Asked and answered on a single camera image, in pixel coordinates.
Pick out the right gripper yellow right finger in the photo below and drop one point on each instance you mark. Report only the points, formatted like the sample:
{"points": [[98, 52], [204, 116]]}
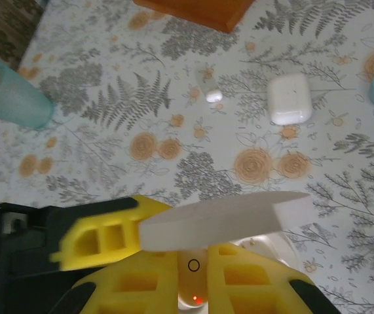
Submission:
{"points": [[255, 284]]}

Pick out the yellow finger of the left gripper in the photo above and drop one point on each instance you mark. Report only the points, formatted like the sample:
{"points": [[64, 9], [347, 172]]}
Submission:
{"points": [[88, 242]]}

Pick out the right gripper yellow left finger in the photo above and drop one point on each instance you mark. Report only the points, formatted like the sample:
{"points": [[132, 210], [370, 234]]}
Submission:
{"points": [[134, 288]]}

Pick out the white square earbud case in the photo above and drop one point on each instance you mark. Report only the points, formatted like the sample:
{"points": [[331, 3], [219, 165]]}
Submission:
{"points": [[289, 98]]}

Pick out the teal plastic cup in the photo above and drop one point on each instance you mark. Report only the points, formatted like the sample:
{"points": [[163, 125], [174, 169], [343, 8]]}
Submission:
{"points": [[13, 98]]}

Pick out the white earbud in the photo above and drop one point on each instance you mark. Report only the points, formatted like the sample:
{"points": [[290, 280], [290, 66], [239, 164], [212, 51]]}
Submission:
{"points": [[213, 95]]}

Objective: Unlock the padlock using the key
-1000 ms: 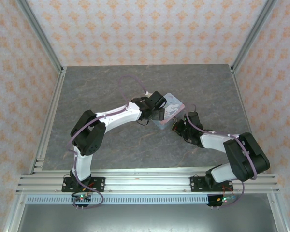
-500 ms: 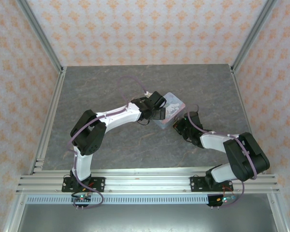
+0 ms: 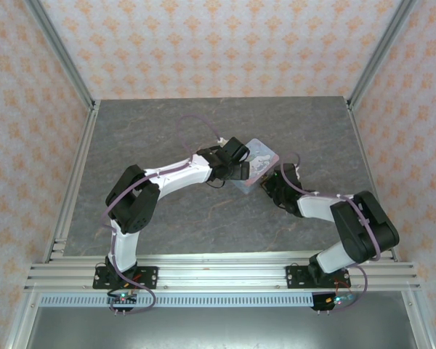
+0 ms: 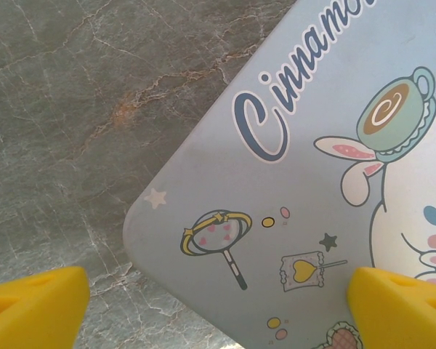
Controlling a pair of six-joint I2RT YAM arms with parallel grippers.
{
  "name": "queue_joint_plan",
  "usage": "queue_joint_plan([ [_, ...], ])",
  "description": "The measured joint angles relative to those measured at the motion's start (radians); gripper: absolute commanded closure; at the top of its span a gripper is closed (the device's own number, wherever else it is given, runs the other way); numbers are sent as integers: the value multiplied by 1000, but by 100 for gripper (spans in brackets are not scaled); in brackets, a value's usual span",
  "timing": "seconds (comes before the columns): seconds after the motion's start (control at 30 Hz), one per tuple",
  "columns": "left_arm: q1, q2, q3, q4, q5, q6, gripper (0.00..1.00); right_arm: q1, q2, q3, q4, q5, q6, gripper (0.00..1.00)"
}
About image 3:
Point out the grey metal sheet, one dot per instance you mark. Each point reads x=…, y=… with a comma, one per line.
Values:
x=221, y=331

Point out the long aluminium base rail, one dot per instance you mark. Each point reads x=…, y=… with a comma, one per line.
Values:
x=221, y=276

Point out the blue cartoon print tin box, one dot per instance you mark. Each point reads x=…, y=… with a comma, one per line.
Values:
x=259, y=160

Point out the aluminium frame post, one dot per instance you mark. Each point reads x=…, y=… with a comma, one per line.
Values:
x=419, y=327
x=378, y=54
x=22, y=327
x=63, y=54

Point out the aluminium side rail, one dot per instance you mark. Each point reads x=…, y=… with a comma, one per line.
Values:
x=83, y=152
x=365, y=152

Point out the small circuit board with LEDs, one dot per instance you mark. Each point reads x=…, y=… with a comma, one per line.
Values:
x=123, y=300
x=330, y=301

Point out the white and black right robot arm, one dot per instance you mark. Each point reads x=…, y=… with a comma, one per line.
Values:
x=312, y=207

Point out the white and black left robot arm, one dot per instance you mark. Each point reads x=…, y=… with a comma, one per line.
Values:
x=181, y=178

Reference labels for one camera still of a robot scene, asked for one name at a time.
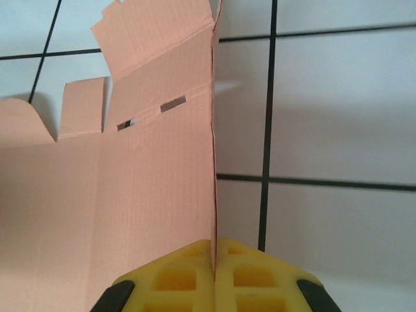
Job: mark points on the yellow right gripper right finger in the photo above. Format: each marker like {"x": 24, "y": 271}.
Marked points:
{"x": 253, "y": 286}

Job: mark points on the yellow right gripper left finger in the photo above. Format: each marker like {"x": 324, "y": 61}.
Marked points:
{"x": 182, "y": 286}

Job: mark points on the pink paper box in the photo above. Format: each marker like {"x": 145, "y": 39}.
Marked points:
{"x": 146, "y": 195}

------------------------------

Exercise instructions: Repeat all of the entries above exactly. Keep pictures out of it.

Answer to this task:
Asked and answered on a single camera image, in pixel coordinates.
Pick out the right gripper yellow right finger in the photo below and drop one point on each instance you mark. Report only the points, formatted like the sample:
{"points": [[98, 52], [204, 116]]}
Submission:
{"points": [[255, 284]]}

Pick out the yellow finger of the left gripper in the photo above and drop one point on each instance you mark. Report only the points, formatted like the sample:
{"points": [[64, 9], [347, 172]]}
Submission:
{"points": [[88, 242]]}

Pick out the right gripper yellow left finger in the photo above and drop one point on each instance you mark. Report only the points, formatted like the sample:
{"points": [[132, 210], [370, 234]]}
Submission:
{"points": [[134, 288]]}

Pick out the white square earbud case in the photo above and drop one point on each instance you mark. Report only the points, formatted like the sample:
{"points": [[331, 3], [219, 165]]}
Submission:
{"points": [[289, 98]]}

Pick out the teal plastic cup in the photo above and drop one point on each instance you mark. Report only the points, formatted like the sample:
{"points": [[163, 125], [174, 169], [343, 8]]}
Submission:
{"points": [[13, 98]]}

Pick out the white earbud in the photo above and drop one point on each instance you mark. Report only the points, formatted like the sample:
{"points": [[290, 280], [290, 66], [239, 164], [212, 51]]}
Submission:
{"points": [[213, 95]]}

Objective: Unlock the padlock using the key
-1000 ms: 
-500 ms: 
+0 ms: 
+0 ms: 
Controlling a pair of six-joint I2RT YAM arms with parallel grippers.
{
  "name": "queue_joint_plan",
  "usage": "queue_joint_plan([ [_, ...], ])",
  "description": "The measured joint angles relative to those measured at the motion's start (radians); gripper: absolute commanded closure; at the top of its span a gripper is closed (the device's own number, wherever else it is given, runs the other way); numbers are sent as integers: the value multiplied by 1000, but by 100 for gripper (spans in brackets are not scaled); in brackets, a value's usual span",
  "timing": "seconds (comes before the columns): seconds after the motion's start (control at 30 Hz), one per tuple",
  "columns": "left_arm: q1, q2, q3, q4, q5, q6, gripper (0.00..1.00); right_arm: q1, q2, q3, q4, q5, q6, gripper (0.00..1.00)"
}
About image 3:
Point out the grey metal sheet, one dot per instance you mark. Each point reads x=…, y=… with a comma, one per line.
Values:
x=221, y=331

Point out the long aluminium base rail, one dot per instance you mark. Each point reads x=…, y=… with a comma, one per line.
Values:
x=221, y=276

Point out the blue cartoon print tin box, one dot per instance you mark. Each point reads x=…, y=… with a comma, one per line.
Values:
x=259, y=160

Point out the aluminium frame post, one dot per instance you mark. Each point reads x=…, y=… with a comma, one per line.
Values:
x=419, y=327
x=378, y=54
x=22, y=327
x=63, y=54

Point out the aluminium side rail, one dot per instance you mark. Each point reads x=…, y=… with a comma, one per line.
Values:
x=83, y=152
x=365, y=152

Point out the small circuit board with LEDs, one dot per instance you mark. Each point reads x=…, y=… with a comma, one per line.
Values:
x=123, y=300
x=330, y=301

Point out the white and black right robot arm, one dot per instance you mark. Each point reads x=…, y=… with a comma, one per line.
Values:
x=312, y=207

Point out the white and black left robot arm, one dot per instance you mark. Each point reads x=…, y=… with a comma, one per line.
Values:
x=181, y=178

Reference labels for one camera still of a robot scene, asked for one name at a time.
Job: mark points on the yellow right gripper right finger in the photo above. Format: each marker like {"x": 24, "y": 271}.
Marked points:
{"x": 253, "y": 286}

Job: mark points on the yellow right gripper left finger in the photo above. Format: each marker like {"x": 324, "y": 61}.
Marked points:
{"x": 182, "y": 286}

Job: mark points on the pink paper box in the photo above. Format: each marker like {"x": 145, "y": 39}.
Marked points:
{"x": 146, "y": 195}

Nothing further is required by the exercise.